INSTRUCTIONS TO FOLLOW: Determine how many lines in the records hold "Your", and give that number with nothing added.

[Entries taken from a collection]
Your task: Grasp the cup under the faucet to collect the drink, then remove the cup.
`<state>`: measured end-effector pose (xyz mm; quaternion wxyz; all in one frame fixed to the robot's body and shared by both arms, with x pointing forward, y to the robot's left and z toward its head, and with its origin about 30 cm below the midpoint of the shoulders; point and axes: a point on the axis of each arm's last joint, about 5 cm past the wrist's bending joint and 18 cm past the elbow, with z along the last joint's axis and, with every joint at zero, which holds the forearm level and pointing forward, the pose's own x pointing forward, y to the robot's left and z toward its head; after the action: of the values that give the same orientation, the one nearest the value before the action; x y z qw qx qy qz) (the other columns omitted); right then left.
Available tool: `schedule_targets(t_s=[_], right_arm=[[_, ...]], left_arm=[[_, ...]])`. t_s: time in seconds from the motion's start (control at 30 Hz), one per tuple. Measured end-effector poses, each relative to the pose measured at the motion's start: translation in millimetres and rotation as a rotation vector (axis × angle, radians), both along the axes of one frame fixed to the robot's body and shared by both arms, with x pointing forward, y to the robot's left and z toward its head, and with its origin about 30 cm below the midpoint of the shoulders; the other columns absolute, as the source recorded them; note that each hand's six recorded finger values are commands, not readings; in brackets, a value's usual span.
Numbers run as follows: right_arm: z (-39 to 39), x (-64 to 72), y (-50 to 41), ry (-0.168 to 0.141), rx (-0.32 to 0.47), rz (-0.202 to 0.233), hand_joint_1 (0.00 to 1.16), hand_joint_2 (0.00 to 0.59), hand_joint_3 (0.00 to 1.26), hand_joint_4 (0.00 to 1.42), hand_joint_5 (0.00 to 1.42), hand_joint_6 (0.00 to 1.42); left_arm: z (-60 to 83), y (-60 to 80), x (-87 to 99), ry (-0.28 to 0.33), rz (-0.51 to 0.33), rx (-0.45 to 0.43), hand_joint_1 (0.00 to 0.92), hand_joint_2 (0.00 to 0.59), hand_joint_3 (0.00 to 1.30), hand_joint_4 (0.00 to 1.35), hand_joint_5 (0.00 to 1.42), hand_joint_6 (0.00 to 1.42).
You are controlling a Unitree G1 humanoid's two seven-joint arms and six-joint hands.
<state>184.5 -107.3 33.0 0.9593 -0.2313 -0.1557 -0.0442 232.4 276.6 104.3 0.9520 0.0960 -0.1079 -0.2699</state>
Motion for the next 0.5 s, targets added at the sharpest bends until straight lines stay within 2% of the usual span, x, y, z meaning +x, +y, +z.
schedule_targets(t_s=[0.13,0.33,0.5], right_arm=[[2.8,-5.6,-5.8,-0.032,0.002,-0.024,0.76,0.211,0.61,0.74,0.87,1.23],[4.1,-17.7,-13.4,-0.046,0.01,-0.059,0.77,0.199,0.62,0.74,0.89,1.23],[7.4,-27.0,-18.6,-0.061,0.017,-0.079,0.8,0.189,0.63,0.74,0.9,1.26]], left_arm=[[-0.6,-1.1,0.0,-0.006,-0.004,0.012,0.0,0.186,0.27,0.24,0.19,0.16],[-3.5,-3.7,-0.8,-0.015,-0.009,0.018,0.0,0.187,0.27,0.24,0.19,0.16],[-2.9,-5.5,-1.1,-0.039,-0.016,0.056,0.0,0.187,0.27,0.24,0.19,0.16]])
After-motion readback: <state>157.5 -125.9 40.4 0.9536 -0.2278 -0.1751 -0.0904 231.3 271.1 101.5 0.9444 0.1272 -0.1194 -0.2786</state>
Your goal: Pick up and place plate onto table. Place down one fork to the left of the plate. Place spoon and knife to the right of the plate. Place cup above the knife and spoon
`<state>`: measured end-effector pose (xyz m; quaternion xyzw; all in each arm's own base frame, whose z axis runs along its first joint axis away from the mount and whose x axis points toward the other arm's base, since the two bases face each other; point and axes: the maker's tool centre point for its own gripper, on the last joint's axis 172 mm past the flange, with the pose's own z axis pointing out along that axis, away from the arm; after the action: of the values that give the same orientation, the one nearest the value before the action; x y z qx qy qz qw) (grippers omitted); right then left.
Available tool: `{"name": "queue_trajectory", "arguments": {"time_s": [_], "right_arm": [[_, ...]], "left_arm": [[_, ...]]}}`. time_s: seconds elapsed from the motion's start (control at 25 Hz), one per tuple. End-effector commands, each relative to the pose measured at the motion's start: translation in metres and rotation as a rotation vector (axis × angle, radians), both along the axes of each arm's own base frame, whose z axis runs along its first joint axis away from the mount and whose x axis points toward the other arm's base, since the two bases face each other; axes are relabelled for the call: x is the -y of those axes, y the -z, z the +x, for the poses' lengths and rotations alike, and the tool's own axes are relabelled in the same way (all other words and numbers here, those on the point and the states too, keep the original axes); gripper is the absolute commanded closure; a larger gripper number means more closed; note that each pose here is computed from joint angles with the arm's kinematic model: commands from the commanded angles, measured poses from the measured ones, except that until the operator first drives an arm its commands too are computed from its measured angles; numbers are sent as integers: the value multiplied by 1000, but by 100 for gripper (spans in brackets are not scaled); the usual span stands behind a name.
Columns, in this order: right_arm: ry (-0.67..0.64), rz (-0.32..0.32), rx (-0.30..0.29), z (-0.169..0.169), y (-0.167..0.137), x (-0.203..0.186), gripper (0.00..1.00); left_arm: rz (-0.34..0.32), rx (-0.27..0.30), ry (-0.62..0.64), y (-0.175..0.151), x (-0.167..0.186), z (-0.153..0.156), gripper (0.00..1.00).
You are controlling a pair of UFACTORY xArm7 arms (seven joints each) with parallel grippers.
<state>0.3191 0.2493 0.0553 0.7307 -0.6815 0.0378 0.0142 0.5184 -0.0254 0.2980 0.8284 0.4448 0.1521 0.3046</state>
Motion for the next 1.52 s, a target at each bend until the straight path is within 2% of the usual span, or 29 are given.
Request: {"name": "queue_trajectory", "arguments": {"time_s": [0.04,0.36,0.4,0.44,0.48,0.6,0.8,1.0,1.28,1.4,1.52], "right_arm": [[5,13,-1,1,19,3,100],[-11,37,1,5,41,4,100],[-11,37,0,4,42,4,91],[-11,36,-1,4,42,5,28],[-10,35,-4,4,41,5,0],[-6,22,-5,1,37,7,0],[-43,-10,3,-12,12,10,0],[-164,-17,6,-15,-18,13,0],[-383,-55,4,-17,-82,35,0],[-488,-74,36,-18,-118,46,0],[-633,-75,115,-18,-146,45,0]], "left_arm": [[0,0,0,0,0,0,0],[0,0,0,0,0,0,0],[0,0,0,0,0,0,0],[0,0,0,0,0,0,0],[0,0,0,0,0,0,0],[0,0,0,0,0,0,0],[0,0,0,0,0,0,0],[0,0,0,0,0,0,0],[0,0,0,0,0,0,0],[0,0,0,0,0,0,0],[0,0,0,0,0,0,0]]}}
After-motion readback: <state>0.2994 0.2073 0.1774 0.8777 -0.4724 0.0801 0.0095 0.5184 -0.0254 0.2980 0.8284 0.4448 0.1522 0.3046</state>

FINISHED EXERCISE: 2